Scientific mission of launching Aditya-L1 satellite for solar studies is underway by ISRO.

About Aditya Mission:

  • The Aditya-1 mission was conceived as a 400kg class satellite carrying one payload, the Visible Emission Line Coronagraph (VELC) and was planned to launch in a 800 km low earth orbit.
    all about aditya
  •  Satellite placed in the halo orbit around the Lagrangian point 1 (L1) of the Sun-Earth system has the major advantage of continuously viewing the Sun without any occultatiowx w cxn 4n/ eclipses.  Therefore, the Aditya-1 mission has now been revised to “Aditya-L1 mission” and will be inserted in a halo orbit around the L1, which is 1.5 million km from the Earth.

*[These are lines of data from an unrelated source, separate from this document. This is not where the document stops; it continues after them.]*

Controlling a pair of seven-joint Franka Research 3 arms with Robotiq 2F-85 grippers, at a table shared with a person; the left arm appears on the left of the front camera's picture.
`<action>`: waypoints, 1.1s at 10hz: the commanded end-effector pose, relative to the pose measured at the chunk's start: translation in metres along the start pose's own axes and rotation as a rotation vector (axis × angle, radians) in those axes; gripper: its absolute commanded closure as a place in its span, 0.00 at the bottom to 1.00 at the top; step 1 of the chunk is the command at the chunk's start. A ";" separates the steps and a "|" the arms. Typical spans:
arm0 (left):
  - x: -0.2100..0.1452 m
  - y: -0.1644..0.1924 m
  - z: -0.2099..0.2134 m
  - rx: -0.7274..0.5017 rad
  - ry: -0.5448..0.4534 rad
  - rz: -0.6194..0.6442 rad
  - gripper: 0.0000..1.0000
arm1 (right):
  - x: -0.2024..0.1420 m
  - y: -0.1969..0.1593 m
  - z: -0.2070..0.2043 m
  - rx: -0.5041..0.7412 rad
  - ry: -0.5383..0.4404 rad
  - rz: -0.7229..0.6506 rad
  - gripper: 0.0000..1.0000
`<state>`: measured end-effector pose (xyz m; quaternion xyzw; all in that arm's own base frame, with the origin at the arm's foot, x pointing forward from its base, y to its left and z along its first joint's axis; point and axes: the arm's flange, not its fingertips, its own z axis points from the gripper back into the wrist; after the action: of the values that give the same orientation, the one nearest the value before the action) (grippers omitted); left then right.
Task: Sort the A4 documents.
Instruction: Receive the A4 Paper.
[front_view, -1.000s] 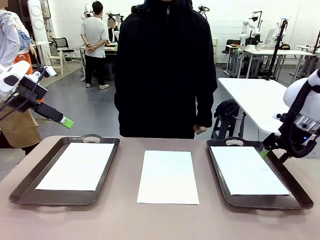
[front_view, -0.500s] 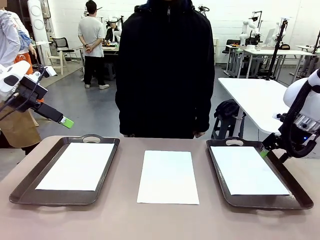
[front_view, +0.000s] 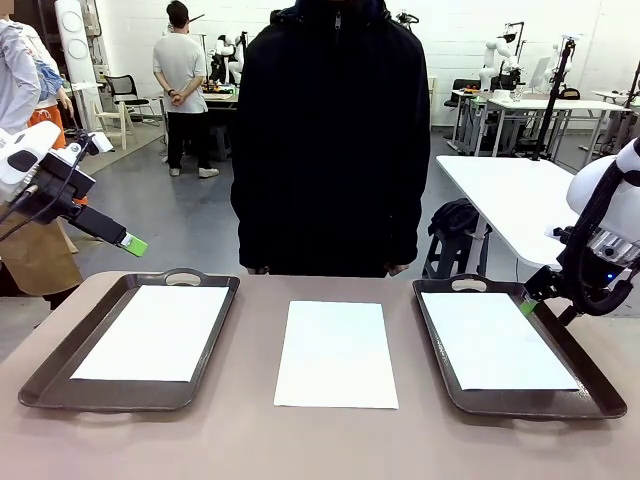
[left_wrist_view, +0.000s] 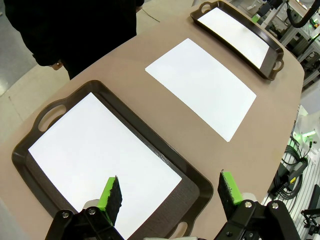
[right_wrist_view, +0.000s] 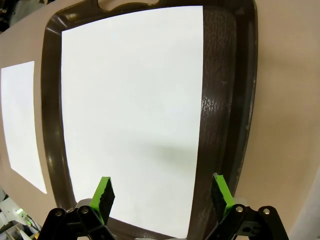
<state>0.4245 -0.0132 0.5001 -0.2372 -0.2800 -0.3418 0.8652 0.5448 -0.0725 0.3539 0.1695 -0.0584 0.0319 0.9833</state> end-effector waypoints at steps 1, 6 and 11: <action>0.000 0.000 0.001 -0.002 -0.004 0.000 0.00 | 0.000 0.000 -0.001 -0.003 0.003 0.002 0.00; 0.000 0.000 0.001 -0.002 -0.004 0.000 0.00 | -0.004 0.012 0.021 0.007 -0.047 0.089 0.00; 0.000 0.000 0.001 -0.002 -0.004 0.000 0.00 | -0.043 0.083 0.122 0.244 -0.140 0.683 0.00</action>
<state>0.4245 -0.0132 0.5001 -0.2371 -0.2800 -0.3418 0.8652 0.4943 -0.0272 0.4970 0.2212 -0.1783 0.3084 0.9078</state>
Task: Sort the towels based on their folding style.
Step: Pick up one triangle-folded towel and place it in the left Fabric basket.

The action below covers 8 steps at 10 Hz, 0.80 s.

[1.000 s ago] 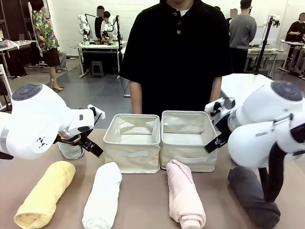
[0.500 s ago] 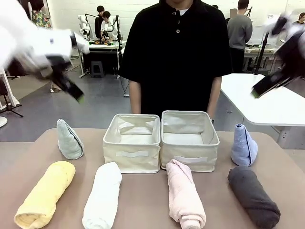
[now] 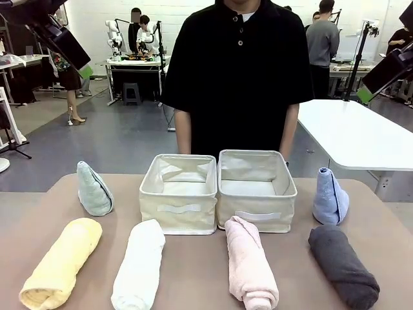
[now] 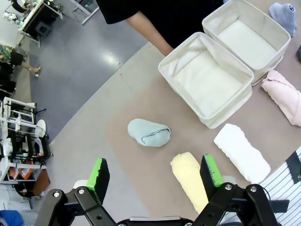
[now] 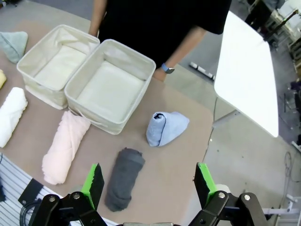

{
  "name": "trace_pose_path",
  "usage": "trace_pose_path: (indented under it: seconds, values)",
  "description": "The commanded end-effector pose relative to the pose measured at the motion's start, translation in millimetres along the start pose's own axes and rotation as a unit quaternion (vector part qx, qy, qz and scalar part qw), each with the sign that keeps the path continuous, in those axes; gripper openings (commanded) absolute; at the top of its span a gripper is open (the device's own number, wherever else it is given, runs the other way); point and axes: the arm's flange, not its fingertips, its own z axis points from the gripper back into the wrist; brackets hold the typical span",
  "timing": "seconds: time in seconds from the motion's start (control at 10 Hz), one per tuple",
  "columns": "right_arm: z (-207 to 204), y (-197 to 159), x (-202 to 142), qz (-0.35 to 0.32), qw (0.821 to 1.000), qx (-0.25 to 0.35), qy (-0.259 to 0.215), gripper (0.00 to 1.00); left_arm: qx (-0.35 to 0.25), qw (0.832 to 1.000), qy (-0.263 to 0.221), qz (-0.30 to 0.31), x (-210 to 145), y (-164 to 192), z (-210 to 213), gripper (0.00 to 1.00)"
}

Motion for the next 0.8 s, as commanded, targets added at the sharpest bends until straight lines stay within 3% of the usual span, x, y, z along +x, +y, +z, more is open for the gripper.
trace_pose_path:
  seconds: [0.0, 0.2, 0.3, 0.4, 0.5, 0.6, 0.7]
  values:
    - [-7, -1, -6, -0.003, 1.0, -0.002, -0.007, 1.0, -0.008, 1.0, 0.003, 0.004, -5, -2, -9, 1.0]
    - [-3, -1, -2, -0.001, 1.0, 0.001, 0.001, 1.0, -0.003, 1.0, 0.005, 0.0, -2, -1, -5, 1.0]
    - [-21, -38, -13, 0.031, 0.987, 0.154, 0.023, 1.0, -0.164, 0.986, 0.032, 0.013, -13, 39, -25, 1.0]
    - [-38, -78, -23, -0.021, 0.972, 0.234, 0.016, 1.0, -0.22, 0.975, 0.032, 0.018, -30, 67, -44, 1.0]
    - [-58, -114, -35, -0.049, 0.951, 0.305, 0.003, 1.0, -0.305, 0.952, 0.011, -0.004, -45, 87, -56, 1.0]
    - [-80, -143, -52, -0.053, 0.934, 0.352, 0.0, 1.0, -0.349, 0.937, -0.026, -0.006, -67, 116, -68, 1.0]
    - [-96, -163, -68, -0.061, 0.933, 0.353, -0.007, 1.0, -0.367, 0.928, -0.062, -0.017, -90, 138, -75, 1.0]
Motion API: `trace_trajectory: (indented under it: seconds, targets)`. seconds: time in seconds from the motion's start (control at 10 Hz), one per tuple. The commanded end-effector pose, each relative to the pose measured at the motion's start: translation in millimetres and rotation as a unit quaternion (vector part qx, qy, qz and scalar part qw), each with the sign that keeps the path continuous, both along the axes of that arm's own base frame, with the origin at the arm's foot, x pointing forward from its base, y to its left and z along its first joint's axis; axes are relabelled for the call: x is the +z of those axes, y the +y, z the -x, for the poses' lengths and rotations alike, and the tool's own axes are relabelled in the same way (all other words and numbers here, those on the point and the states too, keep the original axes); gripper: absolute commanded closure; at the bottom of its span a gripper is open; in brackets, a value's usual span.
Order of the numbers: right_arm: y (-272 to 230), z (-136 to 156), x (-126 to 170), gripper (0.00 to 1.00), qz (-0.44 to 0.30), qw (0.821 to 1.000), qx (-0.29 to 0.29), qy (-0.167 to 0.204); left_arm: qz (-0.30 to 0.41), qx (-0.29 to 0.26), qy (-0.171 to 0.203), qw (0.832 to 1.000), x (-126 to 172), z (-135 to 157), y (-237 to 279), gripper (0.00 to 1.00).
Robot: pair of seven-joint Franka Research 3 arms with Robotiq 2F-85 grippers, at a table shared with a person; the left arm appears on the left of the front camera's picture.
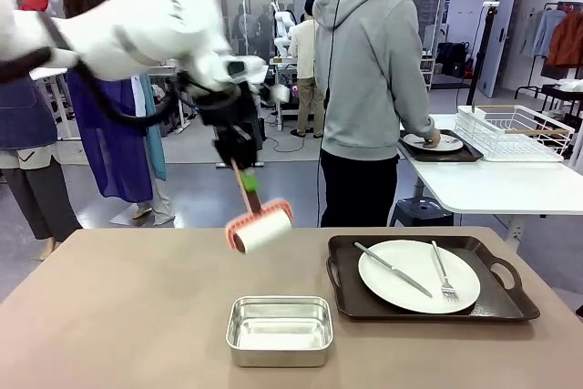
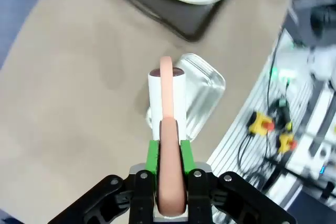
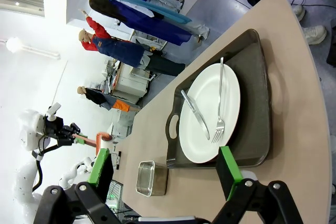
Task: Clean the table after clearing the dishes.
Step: When the left (or right) Handle tray is removed, use the left hand (or right hand) to clean the left (or right) side of the table with the Lint Roller.
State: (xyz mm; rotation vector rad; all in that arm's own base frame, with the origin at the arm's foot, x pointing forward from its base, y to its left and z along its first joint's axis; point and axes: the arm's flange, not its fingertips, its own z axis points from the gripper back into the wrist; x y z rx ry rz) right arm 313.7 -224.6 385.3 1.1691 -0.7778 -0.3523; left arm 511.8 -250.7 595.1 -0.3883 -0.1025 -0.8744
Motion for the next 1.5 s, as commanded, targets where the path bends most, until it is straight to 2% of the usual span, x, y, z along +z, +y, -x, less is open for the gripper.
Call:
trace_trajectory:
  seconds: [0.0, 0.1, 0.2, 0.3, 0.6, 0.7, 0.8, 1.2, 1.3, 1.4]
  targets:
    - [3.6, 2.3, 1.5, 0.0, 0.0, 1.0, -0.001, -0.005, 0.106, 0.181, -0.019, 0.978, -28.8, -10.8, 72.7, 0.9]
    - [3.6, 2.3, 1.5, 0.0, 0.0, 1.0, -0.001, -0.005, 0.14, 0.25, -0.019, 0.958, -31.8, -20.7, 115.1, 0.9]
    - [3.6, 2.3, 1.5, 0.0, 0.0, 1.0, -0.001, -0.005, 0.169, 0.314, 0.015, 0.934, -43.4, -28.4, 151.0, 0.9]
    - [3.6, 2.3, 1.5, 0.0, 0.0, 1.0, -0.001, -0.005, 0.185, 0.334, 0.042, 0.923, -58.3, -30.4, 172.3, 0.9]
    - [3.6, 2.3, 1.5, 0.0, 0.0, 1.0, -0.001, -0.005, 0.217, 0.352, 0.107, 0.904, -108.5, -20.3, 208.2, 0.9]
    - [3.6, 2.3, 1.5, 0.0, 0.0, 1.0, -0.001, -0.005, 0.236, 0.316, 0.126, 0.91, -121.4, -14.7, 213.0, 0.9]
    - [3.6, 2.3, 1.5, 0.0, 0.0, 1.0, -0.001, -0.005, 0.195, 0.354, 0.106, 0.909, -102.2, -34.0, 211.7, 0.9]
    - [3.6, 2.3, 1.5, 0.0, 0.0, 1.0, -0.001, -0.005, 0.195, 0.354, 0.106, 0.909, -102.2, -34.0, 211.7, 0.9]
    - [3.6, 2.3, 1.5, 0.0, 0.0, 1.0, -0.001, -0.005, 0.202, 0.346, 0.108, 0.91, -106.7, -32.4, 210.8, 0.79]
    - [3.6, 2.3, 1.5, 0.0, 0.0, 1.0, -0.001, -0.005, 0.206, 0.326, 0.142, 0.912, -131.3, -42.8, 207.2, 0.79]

  • The satellite carries additional six payloads with enhanced science scope and objectives.

Aditya 1

Aditya-1 was meant to observe only the solar corona.  The outer layers of the Sun, extending to thousands of km above the disc (photosphere) is termed as the corona.  It has a temperature of more than a million degree Kelvin which is much higher than the solar disc temperature of around 6000K. How the corona gets heated to such high temperatures is still an unanswered question in solar physics.

What’s new in Aditya L-1

  • Aditya-L1 with additional experiments can now provide observations of Sun's Photosphere (soft and hard X-ray), Chromosphere (UV) and corona (Visible and NIR).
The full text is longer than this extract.